To do so, we first will import the preliminary libraries such as numpy and pandas. Both these are very important packages where Numpy is used for operations on arrays whereas pandas is used for performing various operations on DataFrames. Other preliminary packages involve matplotlib which will help us in creating various types of graphs.
import numpy as np import pandas as pd import matplotlib.pyplot as plt %matplotlib inline
Here %matplotlib inline is used to see the graphs in the output itself.
Measures of Frequency
Under Measures of Frequency, the data can be analysed by creating frequency tables.

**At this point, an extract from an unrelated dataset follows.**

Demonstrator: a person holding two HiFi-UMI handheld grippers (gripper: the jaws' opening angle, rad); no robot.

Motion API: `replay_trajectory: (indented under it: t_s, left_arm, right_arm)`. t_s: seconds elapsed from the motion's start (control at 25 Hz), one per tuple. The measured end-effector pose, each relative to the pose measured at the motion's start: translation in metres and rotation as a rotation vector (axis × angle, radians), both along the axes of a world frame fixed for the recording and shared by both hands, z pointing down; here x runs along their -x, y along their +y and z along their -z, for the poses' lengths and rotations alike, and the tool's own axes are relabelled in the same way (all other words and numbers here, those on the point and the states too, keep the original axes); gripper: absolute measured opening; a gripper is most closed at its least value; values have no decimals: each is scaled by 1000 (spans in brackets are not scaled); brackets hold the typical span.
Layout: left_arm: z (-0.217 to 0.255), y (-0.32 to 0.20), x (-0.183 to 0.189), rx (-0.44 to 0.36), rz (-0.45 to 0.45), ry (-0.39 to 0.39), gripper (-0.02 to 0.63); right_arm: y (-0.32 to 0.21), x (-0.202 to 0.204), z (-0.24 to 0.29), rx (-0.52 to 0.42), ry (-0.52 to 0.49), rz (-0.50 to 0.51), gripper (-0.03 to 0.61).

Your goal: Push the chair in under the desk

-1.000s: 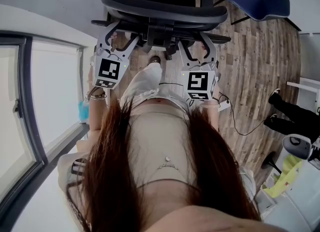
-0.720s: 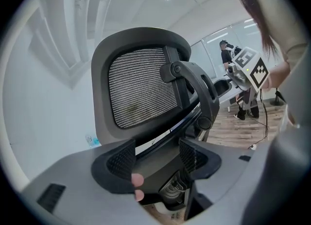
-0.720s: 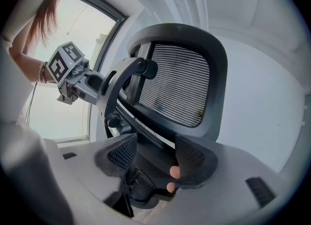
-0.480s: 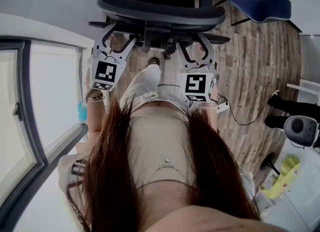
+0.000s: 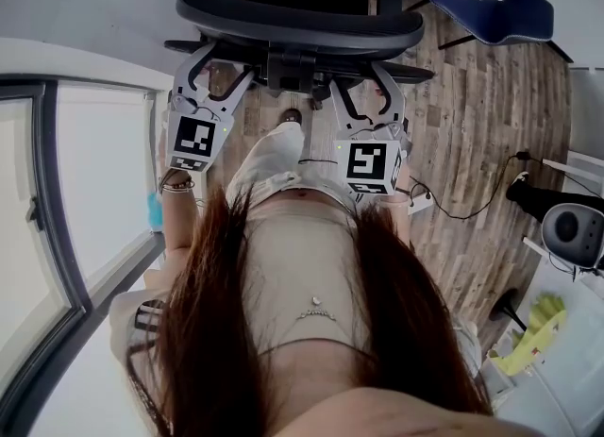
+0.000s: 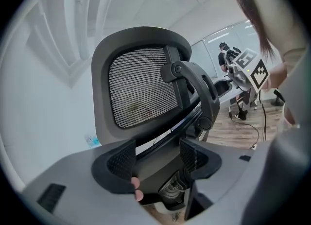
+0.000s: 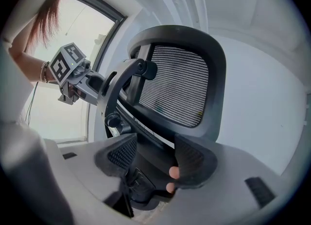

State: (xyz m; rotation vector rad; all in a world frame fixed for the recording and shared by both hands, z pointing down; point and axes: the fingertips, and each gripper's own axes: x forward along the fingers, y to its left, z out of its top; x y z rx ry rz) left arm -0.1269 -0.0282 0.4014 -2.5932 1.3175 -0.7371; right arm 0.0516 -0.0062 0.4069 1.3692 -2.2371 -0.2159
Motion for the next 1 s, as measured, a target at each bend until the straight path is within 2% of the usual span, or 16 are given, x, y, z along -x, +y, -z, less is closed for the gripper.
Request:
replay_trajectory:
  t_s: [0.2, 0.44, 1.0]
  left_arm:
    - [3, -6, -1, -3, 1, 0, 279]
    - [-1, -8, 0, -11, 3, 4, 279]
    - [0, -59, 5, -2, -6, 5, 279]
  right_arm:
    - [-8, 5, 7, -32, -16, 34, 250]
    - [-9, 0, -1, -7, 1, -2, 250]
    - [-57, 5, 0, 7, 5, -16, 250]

Import Dataset: We will be working on a hypothetical Diamond dataset to study the relationship between Price and Color of the diamonds. This diamond dataset is a dataset of the diamonds that were sold in a shop. We first start by importing the dataset.
DiamondData = pd.read_excel("C:/Users/user/Desktop/Data Sets/DiamondData.xls")
DiamondData
Grouping Data
We now use the groupby command to get the total price by Color.

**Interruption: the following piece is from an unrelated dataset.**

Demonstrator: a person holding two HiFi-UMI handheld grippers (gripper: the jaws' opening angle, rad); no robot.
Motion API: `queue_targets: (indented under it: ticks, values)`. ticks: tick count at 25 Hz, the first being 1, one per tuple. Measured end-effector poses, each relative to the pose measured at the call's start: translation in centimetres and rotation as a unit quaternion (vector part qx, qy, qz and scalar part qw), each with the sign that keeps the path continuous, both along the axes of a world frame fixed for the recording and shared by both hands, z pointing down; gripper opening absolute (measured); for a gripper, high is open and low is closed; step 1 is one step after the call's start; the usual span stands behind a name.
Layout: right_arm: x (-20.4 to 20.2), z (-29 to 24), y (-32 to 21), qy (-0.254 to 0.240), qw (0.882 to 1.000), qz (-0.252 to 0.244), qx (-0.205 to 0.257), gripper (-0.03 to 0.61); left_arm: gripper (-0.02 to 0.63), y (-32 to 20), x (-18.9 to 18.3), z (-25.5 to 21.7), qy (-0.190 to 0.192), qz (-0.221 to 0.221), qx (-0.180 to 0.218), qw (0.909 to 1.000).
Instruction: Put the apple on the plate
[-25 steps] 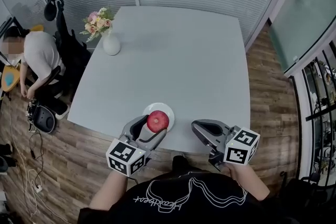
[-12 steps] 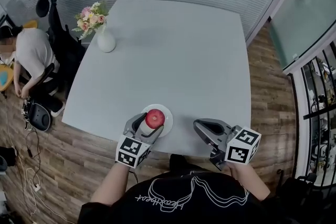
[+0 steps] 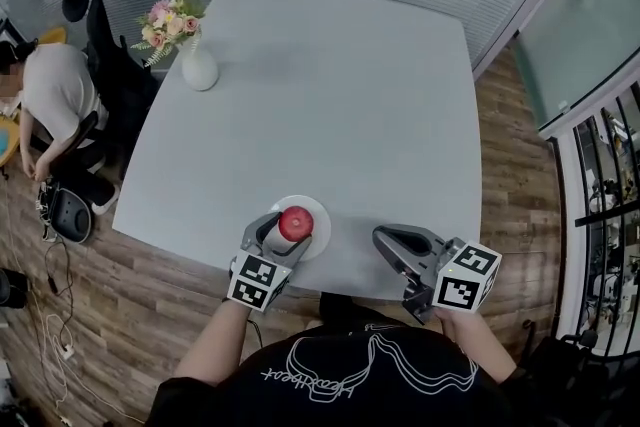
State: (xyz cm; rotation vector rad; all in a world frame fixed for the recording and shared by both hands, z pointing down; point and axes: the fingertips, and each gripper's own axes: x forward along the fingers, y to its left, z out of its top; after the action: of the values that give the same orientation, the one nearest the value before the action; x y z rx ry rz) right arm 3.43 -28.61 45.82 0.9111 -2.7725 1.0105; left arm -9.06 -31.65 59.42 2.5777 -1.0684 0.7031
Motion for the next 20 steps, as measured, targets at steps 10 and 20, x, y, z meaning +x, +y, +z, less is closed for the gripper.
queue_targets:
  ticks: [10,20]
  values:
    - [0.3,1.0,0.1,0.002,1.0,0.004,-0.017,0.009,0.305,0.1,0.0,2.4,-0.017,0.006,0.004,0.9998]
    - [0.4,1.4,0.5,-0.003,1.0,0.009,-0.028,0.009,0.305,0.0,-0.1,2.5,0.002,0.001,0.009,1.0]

g = DiamondData.groupby('COLOR')['PRICE'].sum()
g
Univariate Analysis using Measures of Frequency
Various kinds of Univariate Analysis concerning a categorical variable can be performed using Measures of Frequency.
Bar Graph: To show this output graphically, we will plot a bar graph for the same. This is done by plotting a bar graph for Price in ascending order. Here figsize is used to define the size of the figure (length, breadth).

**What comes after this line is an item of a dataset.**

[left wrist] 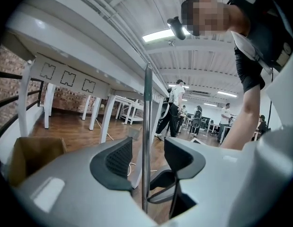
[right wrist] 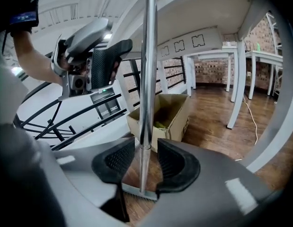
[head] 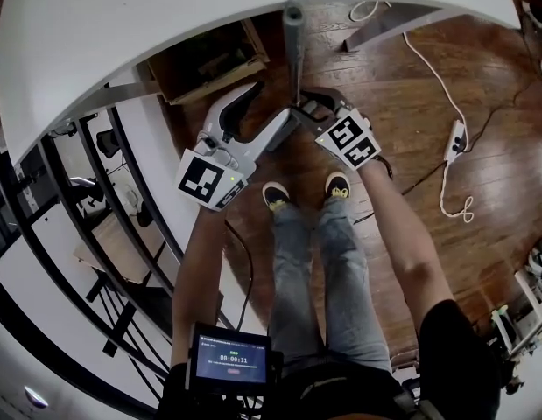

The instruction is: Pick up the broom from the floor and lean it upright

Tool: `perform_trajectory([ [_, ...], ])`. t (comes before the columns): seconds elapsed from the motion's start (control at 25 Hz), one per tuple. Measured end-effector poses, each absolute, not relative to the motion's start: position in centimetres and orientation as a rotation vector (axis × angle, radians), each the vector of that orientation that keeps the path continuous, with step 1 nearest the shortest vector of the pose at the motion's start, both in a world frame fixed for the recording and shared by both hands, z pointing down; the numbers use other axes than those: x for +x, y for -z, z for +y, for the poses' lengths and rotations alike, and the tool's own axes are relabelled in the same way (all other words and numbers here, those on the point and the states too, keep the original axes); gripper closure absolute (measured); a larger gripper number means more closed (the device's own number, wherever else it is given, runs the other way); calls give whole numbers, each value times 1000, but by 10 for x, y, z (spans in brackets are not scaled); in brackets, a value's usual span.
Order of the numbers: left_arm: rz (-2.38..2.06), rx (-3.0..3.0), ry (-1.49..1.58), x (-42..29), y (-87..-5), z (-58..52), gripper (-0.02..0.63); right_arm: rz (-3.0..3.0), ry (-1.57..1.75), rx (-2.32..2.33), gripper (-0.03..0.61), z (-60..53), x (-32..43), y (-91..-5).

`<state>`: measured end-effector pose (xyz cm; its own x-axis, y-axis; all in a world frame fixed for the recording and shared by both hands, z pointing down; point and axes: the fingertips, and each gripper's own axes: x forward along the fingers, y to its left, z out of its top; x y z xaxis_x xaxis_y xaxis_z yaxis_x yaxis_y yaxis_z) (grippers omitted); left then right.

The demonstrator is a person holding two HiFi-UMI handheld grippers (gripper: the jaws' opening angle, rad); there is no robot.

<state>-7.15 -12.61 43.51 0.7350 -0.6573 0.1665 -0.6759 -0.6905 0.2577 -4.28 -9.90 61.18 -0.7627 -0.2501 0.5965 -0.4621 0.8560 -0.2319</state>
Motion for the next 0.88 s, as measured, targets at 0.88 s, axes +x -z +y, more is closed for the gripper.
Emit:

BarGraph = g.sort_values().plot(kind="bar",figsize=(8,8),title='Bar Graph for Diamond Data',legend=True,fontsize=12,color='b')
BarGraph.set_xlabel("Color",fontsize=12)
BarGraph.set_ylabel("Price",fontsize=12)
Now we will consider another dataset, which will be a sample customer database. Measures of frequency will be applied to this data in order to study the distribution of customers based on the country of residence.
Import Dataset: We will begin with importing the dataset and then make the frequency table. Here we import a csv file that has the required data.
FreqData1 = pd.read_csv('C:/Users/user/Desktop/Data Sets/FreqData1.csv')
FreqData1
Frequency Table: We use the pd.crosstab function to generate frequency tables.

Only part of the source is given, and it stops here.